Von Christian Gampert | 06.07.2009
    Die Halbwertszeit eines Shakespeare-Stücks beträgt ein paar tausend Jahre, die Verfallszeit einer Botho-Strauß-Komödie ist doch etwas kürzer. Man steht heute ein wenig kopfschüttelnd vor jenen pseudo-ironischen Empfindsamkeitsetüden, für die Strauß in den 1970er-ahren gefeiert wurde - als Beinahe-Tschechow und Porträtist des halblinken Mittelstands.

    Genau diese Klientel, Kunstliebhaber, Ärzte, Industrielle, Banker, Schauspieler und entsprechende Gattinnen, versammelt sich zum Preview der Ausstellung "Kapitalistischer Realismus" nun im Stuttgarter Schauspielhaus, übrigens nicht nur auf der Bühne, sondern auch im Parkett. Ihre Narzissmen und Neurosen, Liebeleien und Befindlichkeitsdiagnosen wirken heute eher noch irrelevanter als damals schon. Immerhin: Die Kunst hat ihre pure Abbildungsfunktion verloren, das ist die Grundthese der von einem gewissen Moritz kuratierten Ausstellung - in einem Haus, das bisweilen plattestes Abbildungs- und Agitationstheater der Marke Volker Lösch betreibt, ist das ja mal eine Einsicht.

    Das heißt aber nicht, dass die Inszenierung nun einen konsequent genutzten Kunstraum aufmacht. Zwar lässt die Bühnenbildnerin Sabine Kohlstedt als Kunstwerke zunächst nur Platzhalter zu, vertikal gehängte abstrakte Neonleuchtröhren, wie sie der Minimalist Dan Flavin verwendet.
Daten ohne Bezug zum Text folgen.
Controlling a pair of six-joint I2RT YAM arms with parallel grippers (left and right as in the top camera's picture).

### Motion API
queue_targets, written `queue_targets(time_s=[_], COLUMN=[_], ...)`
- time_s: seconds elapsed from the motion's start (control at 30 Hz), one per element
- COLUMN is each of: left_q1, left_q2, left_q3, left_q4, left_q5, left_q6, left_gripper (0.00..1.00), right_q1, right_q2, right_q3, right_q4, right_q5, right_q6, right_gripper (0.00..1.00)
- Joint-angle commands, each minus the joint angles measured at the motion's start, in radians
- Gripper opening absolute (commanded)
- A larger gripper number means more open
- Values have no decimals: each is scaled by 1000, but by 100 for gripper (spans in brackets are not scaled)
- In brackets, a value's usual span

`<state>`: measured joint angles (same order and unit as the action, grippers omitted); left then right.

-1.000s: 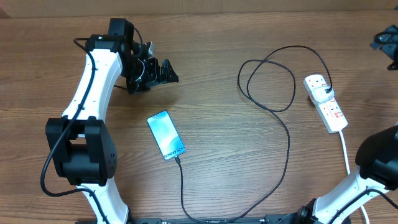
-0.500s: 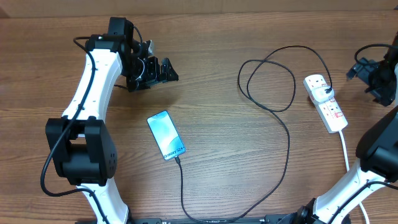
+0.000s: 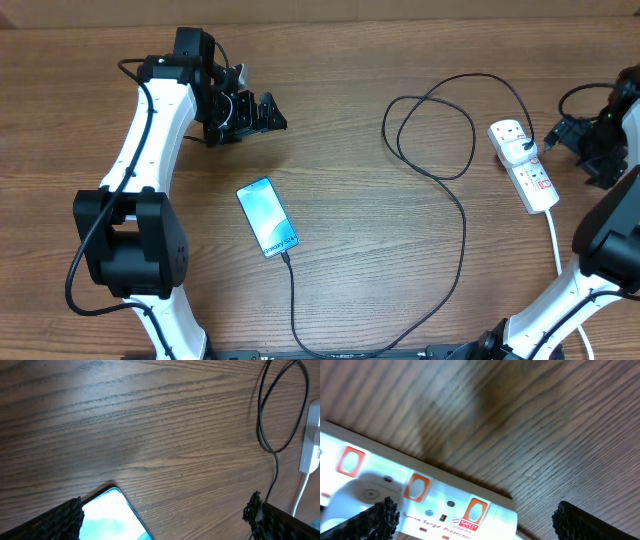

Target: Plug charger to phone and switch on socket

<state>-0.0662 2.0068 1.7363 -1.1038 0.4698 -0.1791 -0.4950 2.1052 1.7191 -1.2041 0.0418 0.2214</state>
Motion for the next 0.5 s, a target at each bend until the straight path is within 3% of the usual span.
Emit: queue_targets(time_s=[0.0, 0.47], left_q1=[-7, -7], left_q2=[-27, -27], left_q3=[23, 23], left_q4=[4, 5], left_q5=[-8, -8], left_q6=[27, 27], left_gripper=[100, 100], right_q1=[3, 3], right_q2=[-14, -14], right_q3=[-23, -46], right_q4=[5, 16], right_q5=[8, -10], right_q6=[-18, -22], right_gripper=[100, 100])
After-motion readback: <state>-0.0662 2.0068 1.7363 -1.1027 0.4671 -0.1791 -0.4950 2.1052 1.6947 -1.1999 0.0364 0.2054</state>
Dann aber werden auch großformatige Polaroids hereingetragen, die ein elfjähriger Junge als Porträts der Ausstellungsbesucher schießt.

    Das ist ja die etwas dürftige Verabredung, die der Autor Botho Strauß mit dem Publikum trifft: Als Kunstwerke, als Ausstellungsstücke fungieren die Ausstellungsbesucher selber, ergo das Bühnenpersonal. Warum aber soll man diese Wohlstandskrüppel im Theater betrachten, wenn man das a. in jeder Provinz-Vernissage gratis geliefert bekommt und b. auch die Karikatur solcher Veranstaltungen bereits ziemlich ausgelutscht ist?

    Diese Frage kann auch die handwerklich saubere Inszenierung von Friederike Heller nicht beantworten. Zwecks Katastrophenvermeidung hat man die Aufführung von ursprünglich drei auf zwei Stunden heruntergekürzt, aber auch die produzieren viel gepflegte Langeweile - und aufgesetzte Champagner-Laune.

    Belegte Brötchen und wahrscheinlich lauwarmer Sekt: So ist das Stück, so ist die Inszenierung. Letztlich dient der Abend dem Beweis, dass Stuttgart einige bemerkenswerte Solisten zu bieten hat, die auch als Ensemble harmonieren. Viele sind so besetzt wie immer - Anja Brünlinghaus möchte man durchaus mal anders sehen denn als mondäne Erotik-Bombe. Dafür kämpft der schlaflose Boris Koneczny veitstanzartig mit seinen Dämonen und der Massenarbeitslosigkeit, Elmar Roloff und Martin Leutgeb bieten hingebungsvolle Schauspielerparodien und für Christoph Gawenda als Ausstellungs-Kurator ist die Disparatheit der Wirklichkeit nicht nur kunsttheoretische Behauptung, er spielt sie auch - ein Mann mit Zukunft.

    Die Anmach- und Trennungsrituale der anderen, die Gesangseinlagen und Bataille-Zitate, die - zwischen Parodie und Ernsthaftigkeit wechselnde - Darstellung von Sehnsuchtsmotiven, Hahnenkämpfen und politischen Meinungsumschwüngen sind aber nichts, was heute über brave Unterhaltung hinausginge. Die wahre, von Gerhard Richter und Konrad Lueg 1963 in einem Möbelhaus veranstaltete Ausstellung zum "kapitalistischen Realismus" war übrigens nicht nur provokant, sondern absolut selbstironisch. Es wäre schön, wenn sich das Stuttgarter Schauspiel wenigstens ab und an zu einer ähnlichen Haltung durchränge.